Hi everyone – QlikView and Qlik Sense developers, beginners and experts, those who usually ask questions on Qlik Community and those who usually answer them. Today I’d like to talk about one of the most mysterious issues of all (at least, this is how it looks like on the Qlik Community forums) – using the AGGR() function in combination with Synthetic Dimensions, generated by functions such as ValueList() and ValueLoop().
Summing up the questions and the answers, here is what the community knows about the issue:
Let’s try to demystify the issue, explain why it doesn’t work and suggest some alternative solutions.
I can almost hear you saying: “Duh, everybody knows that!” But wait, let’s explain why. In order to do that, let’s demonstrate the issue on a simplified example. Let’s assume that we are comparing Sales to Forecast by Customer. For this purpose, let’s generate a sample database of 1000 customers with random Sales numbers and random Forecast numbers, but calculate the numbers in such a way that approximately 80% of customers exceeded their forecasts:
Sales: LOAD *, round(IF(Rand()>0.8, Sales*(1+rand()), Sales*(1-rand()))) as Forecast ; LOAD RowNo() as CustomerID, round(rand()*1000) as Sales autogenerate 1000 ;
Now, let’s pretend that you need to show a bar chart, comparing the number of customers that exceeded forecast, versus those that are below forecast, and those that are approximately at forecast.

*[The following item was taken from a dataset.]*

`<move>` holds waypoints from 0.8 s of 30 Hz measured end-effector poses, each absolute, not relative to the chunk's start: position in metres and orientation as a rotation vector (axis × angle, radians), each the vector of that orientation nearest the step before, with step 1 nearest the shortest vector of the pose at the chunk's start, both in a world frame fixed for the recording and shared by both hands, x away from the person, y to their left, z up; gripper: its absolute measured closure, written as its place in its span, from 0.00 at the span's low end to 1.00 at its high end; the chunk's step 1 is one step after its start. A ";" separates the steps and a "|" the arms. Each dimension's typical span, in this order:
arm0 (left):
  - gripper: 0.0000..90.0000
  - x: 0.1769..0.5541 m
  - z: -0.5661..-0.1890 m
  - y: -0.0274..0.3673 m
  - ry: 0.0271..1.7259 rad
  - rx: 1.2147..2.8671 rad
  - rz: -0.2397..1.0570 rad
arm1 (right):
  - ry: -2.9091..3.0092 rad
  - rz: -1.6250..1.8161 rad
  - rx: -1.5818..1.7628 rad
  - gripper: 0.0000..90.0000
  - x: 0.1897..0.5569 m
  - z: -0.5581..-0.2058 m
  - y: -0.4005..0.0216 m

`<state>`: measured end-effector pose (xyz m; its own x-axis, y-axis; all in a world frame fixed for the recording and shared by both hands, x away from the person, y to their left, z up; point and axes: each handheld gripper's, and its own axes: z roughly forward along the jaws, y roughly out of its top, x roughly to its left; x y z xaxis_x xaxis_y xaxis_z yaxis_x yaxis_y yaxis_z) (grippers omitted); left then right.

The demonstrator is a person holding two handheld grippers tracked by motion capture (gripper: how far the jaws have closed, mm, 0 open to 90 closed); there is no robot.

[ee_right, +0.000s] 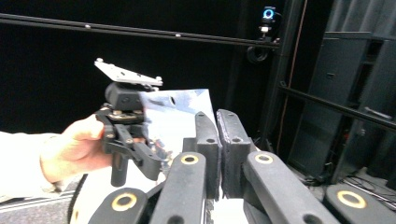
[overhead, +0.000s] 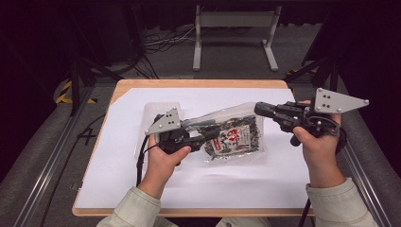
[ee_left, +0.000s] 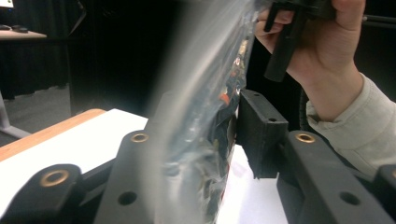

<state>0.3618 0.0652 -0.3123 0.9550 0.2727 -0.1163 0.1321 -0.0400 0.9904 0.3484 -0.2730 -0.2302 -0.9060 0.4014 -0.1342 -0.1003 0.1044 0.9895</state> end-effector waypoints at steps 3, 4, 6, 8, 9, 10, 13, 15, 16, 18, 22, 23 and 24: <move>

The most common approach in this case is creating a Synthetic Dimension with the three desired “buckets” and then using the Synthetic Dimension in the Measure (Expression) to determine what calculation to use.
Those of you who have read my book QlikView Your Business, will easily understand the following calculations. For the rest of you, the explanations will follow.
First, we’ll create a variable vColumns and set it to hold the list of the three values: ‘Below Forecast’, ‘At Forecast’, ‘Above Forecast’.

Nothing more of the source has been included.